Beth Hendricks: I wanted to go to NP school for years. As a nurse, I told myself, “I'm not smart enough to be a nurse practitioner, so I'll go into education instead.” Which is hilarious. That is not the right answer. Education kind of gave me my confidence, especially because I have so much background in cardiology -- I worked for a top fifty in the US cardiology hospital in Ohio. I knew that there are a lot of NPs out there, but there are not a lot of nurse practitioners that have an education background. So, I knew I could bring a lot to my patients, especially when it comes to cardiac, because you need so much patient education and being able to connect with your patients to get them to be compliant, to understand their treatments, to understand that it's a team effort for their outcomes. And I just love the heart. My students are sick of me talking about perfusion. 


Michael Carrese: Well, that's all right. There's nothing wrong with getting your point across.  


Beth Hendricks: That's right. 


Michael Carrese: So, as we wrap up here, are there any folks who you want to thank? Peers, students, mentors? 


Beth Hendricks: I would like to first thank my students because student feedback is so important. When I was a student, I would feel like some of my friends would be “keyboard warriors.” They would leave all this feedback at the end of the semester for what their professor could do better. But I really try to connect with my students and create that transparency and collaboration. “Tell me what you need from me now.” I have that relationship with so many of my students and they tell me what's going well and what could go better and my students have truly made me the educator that I am now. 

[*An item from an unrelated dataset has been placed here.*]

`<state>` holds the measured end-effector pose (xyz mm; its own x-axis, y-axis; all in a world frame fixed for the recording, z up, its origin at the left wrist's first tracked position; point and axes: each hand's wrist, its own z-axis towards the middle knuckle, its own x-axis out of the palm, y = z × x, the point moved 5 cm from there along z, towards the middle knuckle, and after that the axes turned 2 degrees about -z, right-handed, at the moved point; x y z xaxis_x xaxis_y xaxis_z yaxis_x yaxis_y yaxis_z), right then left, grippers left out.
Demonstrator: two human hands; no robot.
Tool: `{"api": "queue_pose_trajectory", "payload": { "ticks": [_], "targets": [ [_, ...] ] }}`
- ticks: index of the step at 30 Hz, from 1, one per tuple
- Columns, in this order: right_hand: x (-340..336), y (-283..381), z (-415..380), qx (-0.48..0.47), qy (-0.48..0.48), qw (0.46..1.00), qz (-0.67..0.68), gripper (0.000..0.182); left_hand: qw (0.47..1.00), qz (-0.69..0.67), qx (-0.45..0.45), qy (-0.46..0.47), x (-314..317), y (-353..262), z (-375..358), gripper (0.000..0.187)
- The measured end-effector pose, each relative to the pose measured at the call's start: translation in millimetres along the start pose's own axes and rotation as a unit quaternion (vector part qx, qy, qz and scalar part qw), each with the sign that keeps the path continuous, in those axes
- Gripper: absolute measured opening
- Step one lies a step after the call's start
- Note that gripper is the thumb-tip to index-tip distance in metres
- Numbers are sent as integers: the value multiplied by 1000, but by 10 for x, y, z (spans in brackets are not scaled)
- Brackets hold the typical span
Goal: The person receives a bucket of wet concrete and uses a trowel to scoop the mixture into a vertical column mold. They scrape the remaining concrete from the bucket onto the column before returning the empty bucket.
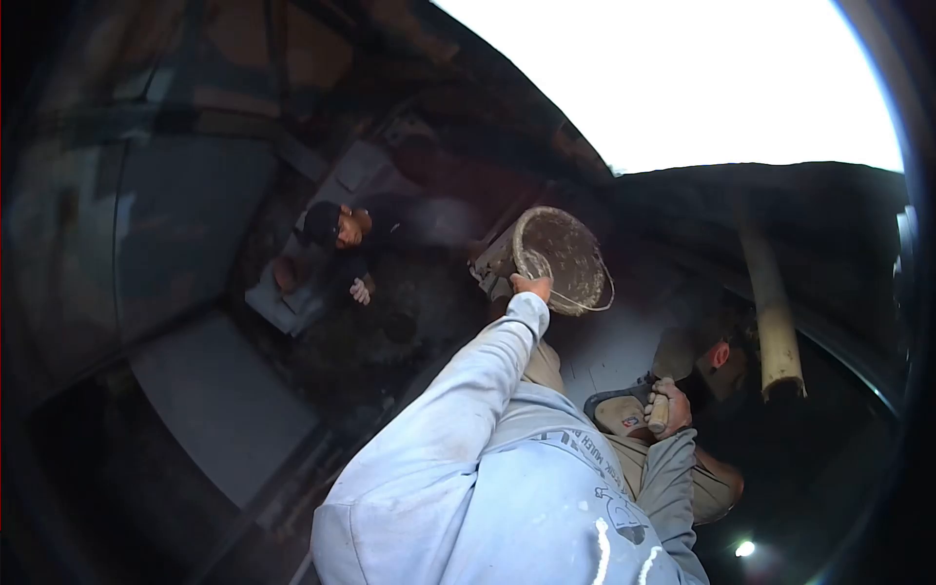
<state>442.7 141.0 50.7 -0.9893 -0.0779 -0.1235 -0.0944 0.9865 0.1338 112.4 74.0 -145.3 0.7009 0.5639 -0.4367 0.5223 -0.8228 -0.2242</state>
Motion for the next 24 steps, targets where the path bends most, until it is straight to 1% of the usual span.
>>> {"api": "queue_pose_trajectory", "payload": {
  "ticks": [2, 3, 4, 6, 8, 9, 10, 12, 14, 16, 17, 18, 20, 21, 22, 23, 24],
  "targets": [
    [-202, -62, 222, 11, -5, 1000, -5, 12, 998, -7, 37, -57, 208, 312, 390, 63],
    [-345, -56, 383, 15, 2, 1000, -8, 12, 994, -6, 49, -94, 224, 373, 464, 64],
    [-513, -115, 612, 20, 15, 1000, -7, 12, 993, 0, 44, -110, 211, 416, 427, 64],
    [-802, -167, 923, 20, 40, 998, -48, 12, 987, 2, 48, -153, 215, 515, 427, 69],
    [-977, -124, 1034, 29, 42, 997, -53, 11, 986, -8, 32, -162, 197, 616, 449, 78],
    [-1072, -74, 1058, 38, 43, 997, -58, 11, 985, -34, 23, -166, 232, 717, 490, 79],
    [-1146, -3, 1057, 28, 24, 996, -78, 11, 983, -59, 15, -171, 275, 857, 572, 80],
    [-1271, -16, 1160, 16, 32, 997, -69, 11, 974, -114, -10, -194, 192, 1027, 667, 74],
    [-1264, -29, 1136, 22, 25, 997, -71, 11, 973, -135, -20, -187, 51, 1196, 916, 71],
    [-1238, -15, 1186, 35, 30, 997, -69, 12, 973, -170, -30, -154, -89, 1352, 1171, 68],
    [-1219, 8, 1229, 24, 27, 996, -78, 12, 966, -228, -32, -117, -214, 1154, 873, 67],
    [-1244, 26, 1253, 11, 18, 996, -87, 13, 956, -251, -68, -138, -228, 1452, 1282, 68],
    [-1143, 62, 1108, 8, 16, 996, -89, 13, 961, -235, -110, -96, -377, 1504, 1334, 69],
    [-1088, 84, 1076, 6, 22, 996, -92, 14, 955, -251, -108, -114, -390, 1533, 1318, 69],
    [-1083, 102, 1106, 1, 23, 996, -87, 14, 949, -267, -106, -132, -427, 1396, 1075, 69],
    [-1104, 118, 1165, -11, 37, 994, -98, 15, 938, -279, -117, -169, -477, 1373, 1062, 55],
    [-1146, 118, 1226, -23, 50, 993, -108, 16, 944, -287, -89, -135, -494, 1311, 1044, 55]
  ]
}}
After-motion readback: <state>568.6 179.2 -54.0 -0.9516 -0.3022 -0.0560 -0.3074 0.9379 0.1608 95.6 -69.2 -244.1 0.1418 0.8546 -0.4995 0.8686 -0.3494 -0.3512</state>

As far as mentors, Rhonda Fleischman in Canton, Ohio was my very first CCU clinical educator that made me want to get into academia. Todd Stuve is my former director here in Las Cruces when I ran the RN residency program and going from an RN to an educator. He was like, “Do you even know what Excel is?” And I'm like, “Teach me everything that I need to know.” And definitely my current director, Alexa Doig, who has taught me that outcomes are as equally as important as emotional intelligence. And lastly to my wife, Beth Cole, who is my inspiration to be a better person every day. 


Michael Carrese: That's beautiful. Well, listen, we'll have to leave it there, but I want to thank you so much for taking time to talk to us and congratulate you again on receiving the Raise the Line Faculty Award. We just want to wish you the best in the coming year and thank you for all you do for the next generation of healthcare professionals. 


Beth Hendricks: Thank you so much for having me and thank you for everything that you do for students with all learning styles. I really appreciate you. 


Michael Carrese: That's great. I'm Michael Carrese. I want to thank you for checking out this special episode of Raise the Line. If you'd like to learn about other faculty award winners from 2022, please check out osmosis.org/faculty-awards. And as always, remember to do your part to raise the line and strengthen the healthcare system. We're all in this together.